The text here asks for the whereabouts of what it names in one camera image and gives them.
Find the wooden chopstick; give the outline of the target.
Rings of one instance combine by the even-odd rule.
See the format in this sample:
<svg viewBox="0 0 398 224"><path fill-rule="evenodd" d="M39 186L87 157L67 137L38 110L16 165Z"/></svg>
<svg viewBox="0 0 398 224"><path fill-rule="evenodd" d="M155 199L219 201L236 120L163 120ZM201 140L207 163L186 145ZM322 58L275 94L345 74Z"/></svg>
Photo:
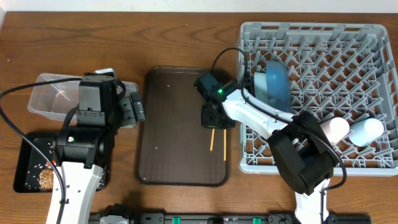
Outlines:
<svg viewBox="0 0 398 224"><path fill-rule="evenodd" d="M215 129L212 129L212 131L211 131L210 151L213 151L214 141L215 141L214 138L215 138Z"/></svg>
<svg viewBox="0 0 398 224"><path fill-rule="evenodd" d="M223 130L223 160L226 161L227 153L227 129Z"/></svg>

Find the light blue bowl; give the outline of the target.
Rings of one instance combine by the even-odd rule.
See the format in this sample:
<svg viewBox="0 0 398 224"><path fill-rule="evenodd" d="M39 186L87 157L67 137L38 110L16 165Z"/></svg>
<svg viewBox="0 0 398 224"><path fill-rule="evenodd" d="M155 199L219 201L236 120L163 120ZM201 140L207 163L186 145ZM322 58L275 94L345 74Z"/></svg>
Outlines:
<svg viewBox="0 0 398 224"><path fill-rule="evenodd" d="M257 99L267 103L267 78L265 73L256 72L254 74L254 92Z"/></svg>

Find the dark blue plate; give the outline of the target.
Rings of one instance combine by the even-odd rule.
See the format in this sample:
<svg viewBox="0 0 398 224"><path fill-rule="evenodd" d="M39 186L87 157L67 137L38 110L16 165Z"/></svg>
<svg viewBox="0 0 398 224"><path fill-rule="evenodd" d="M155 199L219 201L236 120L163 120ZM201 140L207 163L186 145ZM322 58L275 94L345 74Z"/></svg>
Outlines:
<svg viewBox="0 0 398 224"><path fill-rule="evenodd" d="M282 62L270 60L266 65L268 104L280 111L291 113L290 82Z"/></svg>

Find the brown food scrap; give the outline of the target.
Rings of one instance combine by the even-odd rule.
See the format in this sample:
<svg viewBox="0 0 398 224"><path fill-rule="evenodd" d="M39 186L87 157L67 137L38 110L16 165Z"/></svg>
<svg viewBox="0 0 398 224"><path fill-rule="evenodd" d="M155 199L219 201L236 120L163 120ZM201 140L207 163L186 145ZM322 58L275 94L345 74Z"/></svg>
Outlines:
<svg viewBox="0 0 398 224"><path fill-rule="evenodd" d="M44 169L39 174L39 188L40 190L53 189L53 170Z"/></svg>

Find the white rice pile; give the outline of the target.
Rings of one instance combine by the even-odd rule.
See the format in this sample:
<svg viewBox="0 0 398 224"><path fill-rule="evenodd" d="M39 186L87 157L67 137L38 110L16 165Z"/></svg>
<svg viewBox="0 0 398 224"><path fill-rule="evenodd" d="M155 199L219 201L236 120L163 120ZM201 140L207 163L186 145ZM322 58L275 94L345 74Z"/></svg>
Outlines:
<svg viewBox="0 0 398 224"><path fill-rule="evenodd" d="M53 159L53 146L50 138L35 139L34 144L48 159ZM49 163L35 149L32 149L29 156L29 166L26 171L27 177L25 181L25 186L28 190L52 190L52 187L44 187L44 177L40 178L40 174L46 169L51 170Z"/></svg>

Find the pink cup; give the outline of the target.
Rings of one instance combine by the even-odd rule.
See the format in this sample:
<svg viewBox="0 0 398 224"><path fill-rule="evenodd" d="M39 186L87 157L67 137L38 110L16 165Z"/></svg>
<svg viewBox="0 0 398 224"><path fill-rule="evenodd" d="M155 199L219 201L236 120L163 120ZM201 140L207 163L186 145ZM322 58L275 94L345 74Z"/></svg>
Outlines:
<svg viewBox="0 0 398 224"><path fill-rule="evenodd" d="M349 123L339 117L325 121L320 127L332 146L337 145L349 133Z"/></svg>

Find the light blue cup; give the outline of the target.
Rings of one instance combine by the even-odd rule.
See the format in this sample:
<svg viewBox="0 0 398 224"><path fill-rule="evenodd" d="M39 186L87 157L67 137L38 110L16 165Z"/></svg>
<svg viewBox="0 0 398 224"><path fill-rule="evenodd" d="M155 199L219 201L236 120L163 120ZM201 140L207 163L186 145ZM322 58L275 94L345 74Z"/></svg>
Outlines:
<svg viewBox="0 0 398 224"><path fill-rule="evenodd" d="M364 147L378 139L384 132L384 126L376 118L368 118L350 127L352 134L349 140L357 146Z"/></svg>

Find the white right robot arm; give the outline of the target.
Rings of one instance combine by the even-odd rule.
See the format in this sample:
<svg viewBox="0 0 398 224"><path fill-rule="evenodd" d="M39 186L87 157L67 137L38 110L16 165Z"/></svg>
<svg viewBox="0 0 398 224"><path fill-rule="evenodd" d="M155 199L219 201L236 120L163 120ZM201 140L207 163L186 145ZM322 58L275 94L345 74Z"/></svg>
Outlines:
<svg viewBox="0 0 398 224"><path fill-rule="evenodd" d="M248 125L265 138L285 183L295 191L295 216L300 223L325 223L326 191L337 160L327 135L310 113L279 111L230 81L199 81L203 97L201 125L226 129L235 122Z"/></svg>

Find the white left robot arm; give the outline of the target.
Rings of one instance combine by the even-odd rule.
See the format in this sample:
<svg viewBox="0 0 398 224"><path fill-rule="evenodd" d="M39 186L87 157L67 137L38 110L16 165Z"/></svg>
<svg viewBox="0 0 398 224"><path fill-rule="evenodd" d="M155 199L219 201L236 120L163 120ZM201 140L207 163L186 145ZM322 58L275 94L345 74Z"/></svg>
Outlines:
<svg viewBox="0 0 398 224"><path fill-rule="evenodd" d="M53 140L53 189L47 223L87 223L119 128L145 119L138 92L126 94L112 74L89 73L79 83L79 102Z"/></svg>
☆ ☆ ☆ ☆
Among the entries above, which lines include "light"? List them all.

→ Written solution
Find the light blue bowl; give the outline of the target.
Find the light blue cup; give the outline of the target.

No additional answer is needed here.